November 26

Vegan Lactation Cookies

Vegan Lactation Cookies

Vegan Lactation Cookies

Breast milk is filled with every vitamin and nutrient that is required for the first six months of life. It has been perfectly formulated and has numerous disease-fighting antibodies and support for the immune system of babies.

It is also a great way to set up our children’s digestive systems with healthy flora that help create a healthy gut.

Research has shown that when fed breast milk for the first six months will lead to a healthy baby. For instance, breast milk can decrease the chance of the baby developing necrotizing, gastroenteritis, respiratory illnesses, otitis media, and even urinary tract infections [1].

There are also other benefits of breastfeeding, such as the special bond, connecting skin to skin with the baby. This emotional connection can only be experienced by mothers.

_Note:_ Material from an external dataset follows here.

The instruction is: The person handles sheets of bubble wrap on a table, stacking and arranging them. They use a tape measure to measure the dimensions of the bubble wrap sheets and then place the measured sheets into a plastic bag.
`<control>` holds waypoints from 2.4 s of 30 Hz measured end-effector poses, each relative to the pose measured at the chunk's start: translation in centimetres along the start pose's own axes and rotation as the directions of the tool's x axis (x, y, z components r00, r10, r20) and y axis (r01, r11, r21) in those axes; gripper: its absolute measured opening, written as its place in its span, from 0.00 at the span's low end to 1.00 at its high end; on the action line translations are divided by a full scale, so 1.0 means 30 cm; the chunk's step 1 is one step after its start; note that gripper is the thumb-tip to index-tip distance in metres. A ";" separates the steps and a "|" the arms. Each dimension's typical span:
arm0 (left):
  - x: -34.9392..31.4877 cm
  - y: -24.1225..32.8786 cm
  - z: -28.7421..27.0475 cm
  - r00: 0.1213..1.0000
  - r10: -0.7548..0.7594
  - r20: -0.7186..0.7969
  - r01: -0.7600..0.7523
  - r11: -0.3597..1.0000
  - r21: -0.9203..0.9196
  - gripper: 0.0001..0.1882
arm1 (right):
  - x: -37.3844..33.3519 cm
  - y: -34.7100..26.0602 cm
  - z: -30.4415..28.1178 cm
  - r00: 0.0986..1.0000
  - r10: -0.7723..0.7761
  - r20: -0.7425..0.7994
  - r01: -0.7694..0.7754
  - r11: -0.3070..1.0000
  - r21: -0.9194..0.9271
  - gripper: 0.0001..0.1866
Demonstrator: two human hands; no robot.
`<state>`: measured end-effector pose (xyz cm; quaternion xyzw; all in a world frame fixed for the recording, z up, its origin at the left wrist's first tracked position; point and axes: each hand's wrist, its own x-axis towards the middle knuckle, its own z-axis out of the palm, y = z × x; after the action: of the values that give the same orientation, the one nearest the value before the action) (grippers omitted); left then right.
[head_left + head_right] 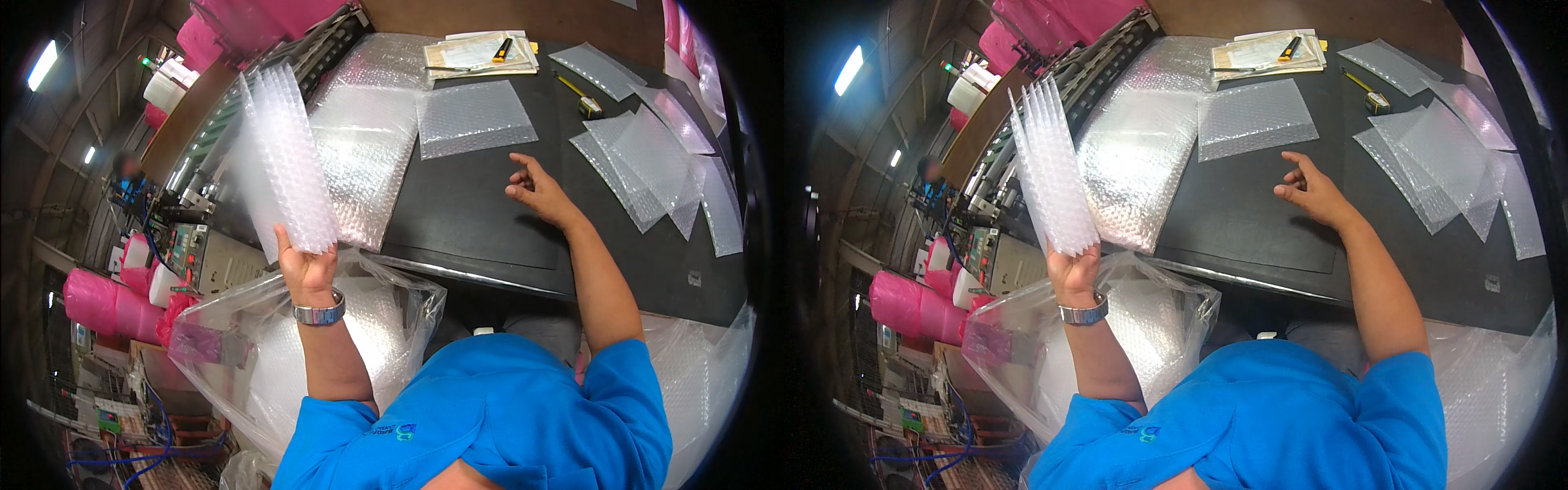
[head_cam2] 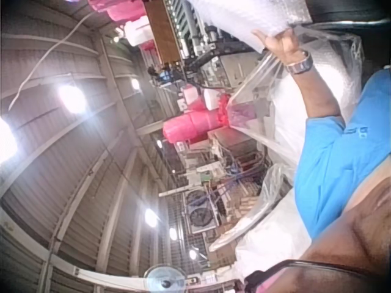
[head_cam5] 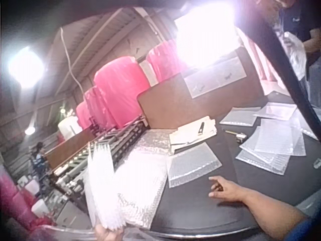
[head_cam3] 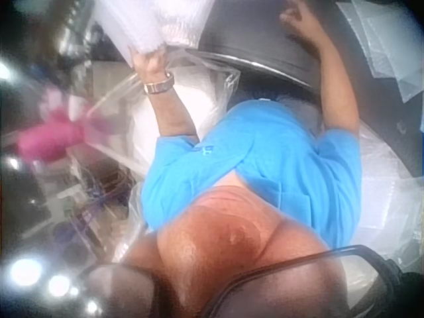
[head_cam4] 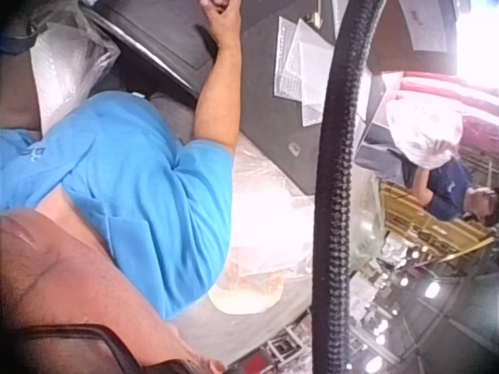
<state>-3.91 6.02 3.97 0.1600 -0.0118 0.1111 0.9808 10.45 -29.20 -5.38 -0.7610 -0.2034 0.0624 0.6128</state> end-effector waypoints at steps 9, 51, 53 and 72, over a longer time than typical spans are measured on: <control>-0.207 0.060 -0.083 0.852 0.521 0.060 -0.420 0.609 0.673 0.29 | 0.000 0.018 0.009 1.000 0.027 0.010 -0.027 0.999 -0.033 0.33; -0.293 -0.004 -0.231 0.968 0.143 -0.205 0.088 0.573 0.815 0.15 | 0.377 0.137 -0.107 0.805 -0.151 -0.574 -0.251 0.790 -0.560 0.34; -0.208 -0.044 -0.222 0.979 0.146 -0.143 0.057 0.478 0.876 0.12 | 0.417 0.183 -0.129 0.710 -0.108 -0.696 -0.339 0.814 -0.472 0.35; 0.657 -0.554 -0.144 0.806 -0.254 0.534 -0.450 -0.850 0.274 0.23 | 0.415 0.173 -0.140 0.912 0.009 -0.410 -0.225 0.847 -0.481 0.28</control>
<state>18.95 -3.76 -4.14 0.9614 -0.1242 0.2450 0.0156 24.43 -29.08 -7.42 -0.9055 -0.0380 -0.1105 0.4078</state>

While some mothers have concerns that they cannot produce enough milk, research has found few or no examples of when this is not the case [2]. Instead, women who are breastfeeding can focus on increasing their nutrition to increase breast milk production.

Vegan Lactation Cookies

One of the great snacks that can help increase a supply of breast milk is vegan lactation cookies. Several key natural ingredients are great for breastfeeding mums. These include:

  • Oatmeal
  • Flaxseed
  • Brewer’s yeast

Eating one or two of these cookies a day can help with milk production. You can also make these cookies in advance, especially before your baby is born. Before they are cooked, you can roll out the cookie dough and place it in a freezable container. Then you can bake the cookies when needed.

There are also additional benefits for oatmeal is known to help improve gastrointestinal function, modulation of glucose metabolism, and reduction in blood cholesterol levels [3].

Flax seeds can help with inflammation, and are high in antioxidants, and have other benefits [4].

Vegan Lactation Cookies Recipe

Here is the recipe for the vegan lactation cookies.


1 1/2 cups flour (your choice of flour)

1 1/2 cups rolled oats

4 tablespoons brewer’s yeast

1/4 cup shredded coconut

1 cup ground flax seeds (can grind whole flax seeds fresh in a processor or coffee grinder)

1 tsp baking powder

A tsp baking soda

1 pinch Celtic sea salt

Pinch of cinnamon and nutmeg

1 cup nut butter (almond butter, peanut butter, or delicious Manna Butter)

1/2 cup coconut oil

1 cup dairy-free milk (soy milk, almond milk, or coconut milk)

3/4 cup brown sugar or your choice of sweetener *optional*

2 tsp vanilla extract

2 tsp egg replacer (I like Ener-G egg replacer)

1 cup optional fillings: sesame seeds, sunflower seeds, chia seeds, chopped almonds or macadamias, cacao nibs


Step One

Preheat your oven to 350 F (180 C)

Step Two

Mix the flour, rolled oats, brewer’s yeast, shredded coconut, flax seeds, baking powder, baking soda, sea salt, cinnamon, and nutmeg together into a large bowl. When mixed, put the bowl aside.

Step Three

Add the remaining ingredients, except for any optional ingredients, together into another bowl. The coconut oil might need to be melted. This can be done on a stovetop.

Step Four

Now combine the two bowls, mix and stir. It is best to start this with a wooden spoon. You can gently fold and knead the batter with your hands then.

Step Five

If you have any optional ingredients, then you can add them to the batter now. And mix these into the batter.

Step Six

Roll the batter into small balls and place it on a cookie sheet. If you’re looking to freeze for later, you can place them in a freezable container at this point.

Step Seven

Place the baking tray full of cookies in the oven. They should cook in about 15 minutes. The cookies should have a sweet smell and look slightly golden on the top/underneath.

Step Eight

Leave to cool slightly before you eat.

[1] Jakaitis BM, Denning PW. Human breast milk and the gastrointestinal innate immune system. Clin Perinatol. 2014;41(2):423-435. doi:10.1016/j.clp.2014.02.011

[2] Anand RK. Inadequacy of breast milk–a myth or reality? Indian Pediatr. 1985 Nov;22(11):797-800. PMID: 3836979.

[3] Welch RW. Can dietary oats promote health? Br J Biomed Sci. 1994 Sep;51(3):260-70. PMID: 7881325.

[4] Parikh M, Maddaford TG, Austria JA, Aliani M, Netticadan T, Pierce GN. Dietary Flaxseed as a Strategy for Improving Human Health. Nutrients. 2019 May 25;11(5):1171. doi: 10.3390/nu11051171. PMID: 31130604; PMCID: PMC6567199.